Guidance: Sound Design and Demo Production






“For professionals only. Should not be attempted at home (alone)!”

When producing your voice over DEMO, precautions must be taken.

  • Hopefully you’re working with folks who have been doing sound editing and direction for enough years to become proficient at their craft. Ask about their credentials. Who have they worked for? This isn’t a time to have someone conducting experiments with you as the guinea pig.
  • Years and experience go hand in hand. During the course of my career as a sound editor, designer, and director, one word prevails, as the single most important factor in producing anything of value: “Preparation.”
  • Your demo is your calling card.
  • It could turn out to be the single most important commercial project of your professional life. (Or not.)
  • Music and sound effects should never be the star of your demo presentation.
  • The intent is to provide a showcase for your work, not an entertainment provided by production values.

(Here’s where it often becomes confusing.)

  • The purpose and importance of music and/or sound effects, whether they are natural or manufactured, is for those enhancements to push your voice forward. By push, I mean showcase.
  • Music or effects must never detract from an actor’s message.
  • While the creative sound designer’s goals are established before the actual recording of your demo, they must never be etched in stone.

NOTE: I doubt if anything ever comes out exactly the way you thought it would before you began. Changes are a very natural and vital occurrence.

  • During PREPARATION, nothing must be taken for granted.
  • While the sound designer must be free to create, he must also have a complete understanding of what you intend to accomplish.

Questions must be asked and answered:

  • Are you comedic, dramatic, the kid or neighbor next door, a parent or grandparent?
  • Who are you? In other words… what is your signature??
  • What is (are) your strengths (attitudes, roles, styles, pacing, monologue, dialogue, etc.)?
  • What will they hire you to convey? Are you against doing announcements of certain products?
  • Silence can be a marvelous background for an important message.
  • Where a message is placed in order of appearance on your demo is of equal importance.
  • Your first sound byte should represent the truth of who you are.
And so it behooves you to understand:

Sound editing is a subjective art form!

Studio Ambience
Each spot should be given a slightly different studio ambience. We do this to avoid a built-in sameness, and to avoid alerting the listener to the fact that yours are not real commercials.

Music Selection
Music can help a mood, signal change, create a helpful regional quality, add suspense, while at the same time not detracting from your voice or the meaning of the commercial message.
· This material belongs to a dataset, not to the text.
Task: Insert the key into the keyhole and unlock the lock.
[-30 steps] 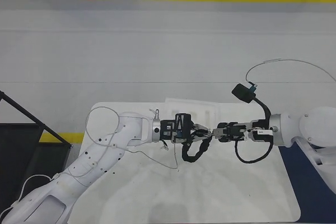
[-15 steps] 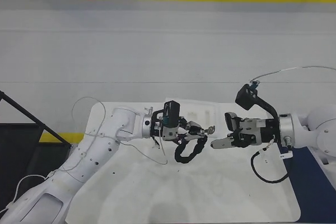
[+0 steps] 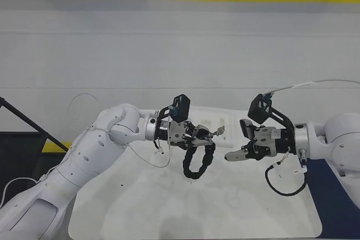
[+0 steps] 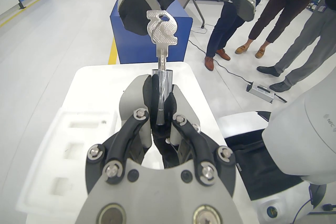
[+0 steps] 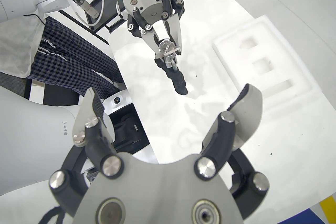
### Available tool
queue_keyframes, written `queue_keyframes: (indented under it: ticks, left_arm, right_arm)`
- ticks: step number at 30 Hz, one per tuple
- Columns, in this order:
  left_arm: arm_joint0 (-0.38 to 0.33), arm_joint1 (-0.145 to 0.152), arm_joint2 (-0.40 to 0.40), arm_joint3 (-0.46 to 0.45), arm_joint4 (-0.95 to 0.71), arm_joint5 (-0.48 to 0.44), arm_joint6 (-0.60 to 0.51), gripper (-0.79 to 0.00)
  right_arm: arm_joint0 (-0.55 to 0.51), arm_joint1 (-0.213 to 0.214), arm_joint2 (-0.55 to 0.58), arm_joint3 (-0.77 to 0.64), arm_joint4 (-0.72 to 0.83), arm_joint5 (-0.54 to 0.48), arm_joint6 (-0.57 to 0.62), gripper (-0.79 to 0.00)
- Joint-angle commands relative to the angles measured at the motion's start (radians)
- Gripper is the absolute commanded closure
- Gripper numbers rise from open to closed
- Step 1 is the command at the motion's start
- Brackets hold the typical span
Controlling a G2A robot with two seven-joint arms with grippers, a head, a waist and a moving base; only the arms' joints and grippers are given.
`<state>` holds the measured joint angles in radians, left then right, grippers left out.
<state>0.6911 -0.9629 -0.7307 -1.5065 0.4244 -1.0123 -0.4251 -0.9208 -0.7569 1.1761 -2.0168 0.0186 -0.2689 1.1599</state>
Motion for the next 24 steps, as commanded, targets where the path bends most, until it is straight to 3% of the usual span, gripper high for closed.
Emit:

Vary the music tempo.

Sound Effects
Whether mechanical or human, sound effects provide an assist in getting the message across, and can provide a degree of humor without detracting from the actors’ intent.

Your Choice of Material (Scripts)

Don’t select dated material. If the year happens to be 2010, you wouldn’t want to do an advertisement which ran in 1990. Good judgment is the key.

Don’t choose a commercial which is currently running and has a recognizable actor as its spokesperson.

NOTE: The celebrities you hear on current campaigns are specifically selected because of their name value, and the demographics of the consumers the sponsor is endeavoring to influence.

i.e.: There is only one Michael Jordan. There is only one Hannah Montana. Professionals will all instantly know you borrowed from them.

The same cautions would apply to your background music selections. Unless he was your uncle, George Gershwin did not write “Rhapsody In Blue” as background for your demo. Many kids today refer to it as the “United Airlines song.”

And down the road a piece, as you become a true professional, and have a stronger command of your personal signature and truth, you will discover a need to modify, and sometimes even find cause to completely change your demo. One of the essential ingredients for a new demo would be the use of actual commercials, and or dramatic pieces you actually were paid to do. The number one choice in my opinion for a new demo would be to include spots which are currently running on air. Nothing is better than to have someone out there recognize your work.